This page documents how to do Impala development inside a Docker container. This allows you to isolate your development environment from the rest of your system. If you want to build a containerized version of Impala suitable for production deployment with one daemon process per container, see Build and Test for Daemon Docker Containers.


If you don't have an Ubuntu 14.04 or 16.04 environment available, you can use Docker to develop. First, install Docker as you normally would. Make sure the resource limit of your Docker Engine is at least 4 CPU cores and 8GB RAM (the more the better). For example, for docker on Mac. Go to Preferences → Advanced:

Then back to your terminal,

docker pull ubuntu:16.04
# SYS_TIME is required for kudu to work.
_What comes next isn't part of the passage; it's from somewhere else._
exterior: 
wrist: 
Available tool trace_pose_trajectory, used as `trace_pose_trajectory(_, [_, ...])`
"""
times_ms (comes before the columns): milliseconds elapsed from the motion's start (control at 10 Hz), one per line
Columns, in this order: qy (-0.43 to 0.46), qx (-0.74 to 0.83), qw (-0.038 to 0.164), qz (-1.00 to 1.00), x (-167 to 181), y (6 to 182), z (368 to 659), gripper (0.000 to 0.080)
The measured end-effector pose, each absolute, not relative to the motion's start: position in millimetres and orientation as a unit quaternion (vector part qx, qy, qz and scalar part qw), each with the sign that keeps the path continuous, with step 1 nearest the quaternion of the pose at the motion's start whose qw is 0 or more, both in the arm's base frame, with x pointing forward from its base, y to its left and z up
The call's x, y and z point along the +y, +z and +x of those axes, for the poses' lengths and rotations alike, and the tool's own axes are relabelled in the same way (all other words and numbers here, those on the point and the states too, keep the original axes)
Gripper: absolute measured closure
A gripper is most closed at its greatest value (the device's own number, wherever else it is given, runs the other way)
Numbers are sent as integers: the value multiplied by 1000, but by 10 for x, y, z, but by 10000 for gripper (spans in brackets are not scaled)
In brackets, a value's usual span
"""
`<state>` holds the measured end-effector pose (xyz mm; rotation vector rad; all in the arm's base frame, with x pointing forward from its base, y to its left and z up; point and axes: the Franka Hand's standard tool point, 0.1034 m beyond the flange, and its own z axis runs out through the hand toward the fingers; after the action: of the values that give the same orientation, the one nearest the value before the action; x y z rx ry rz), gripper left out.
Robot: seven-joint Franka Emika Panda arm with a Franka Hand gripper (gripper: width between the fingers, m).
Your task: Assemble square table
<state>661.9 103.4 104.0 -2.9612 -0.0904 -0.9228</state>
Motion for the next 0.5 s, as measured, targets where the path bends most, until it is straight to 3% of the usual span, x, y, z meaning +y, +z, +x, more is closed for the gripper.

The container will be able to change the time of the host.
# -p options expose the container's ports to the host. You can add more in need.
# If you need to share files between the container and the host, add another -v option, e.g. "-v ~/Downloads/:/HostShared"
docker run --cap-add SYS_TIME --interactive --tty --name impala-dev -p 25000:25000 -p 25010:25010 -p 25020:25020 ubuntu:16.04 bash


Now, within the container:

apt-get update
apt-get install sudo
adduser --disabled-password --gecos '' impdev
echo 'impdev ALL=(ALL) NOPASSWD:ALL' >> /etc/sudoers
su - impdev


Then, as impdev in the container:

sudo apt-get --yes install git
git clone https://git-wip-us.apache.org/repos/asf/impala.git ~/Impala
cd ~/Impala
export IMPALA_HOME=`pwd`
# See https://cwiki.apache.org/confluence/display/IMPALA/Building+Impala for developing Impala.
$IMPALA_HOME/bin/bootstrap_development.sh

or

# See https://cwiki.apache.org/confluence/display/IMPALA/Building+Impala for testing Impala.
$IMPALA_HOME/bin/bootstrap_system.sh
source $IMPALA_HOME/bin/impala-config.sh
$IMPALA_HOME/buildall.sh -noclean -notests
$IMPALA_HOME/bin/create-test-configuration.sh -create_metastore -create_sentry_policy_db
$IMPALA_HOME/testdata/bin/run-all.sh
$IMPALA_HOME/bin/start-impala-cluster.py


When that's done, start developing! When you're ready to pause, in a new terminal in the host:

docker commit impala-dev && docker stop impala-dev


When you're ready to get back to work:

docker start --interactive impala-dev


If instead of committing your work and stopping the container, you just want to detach from it, use ctrl-p ctrl-q. You can re-attach using the start command.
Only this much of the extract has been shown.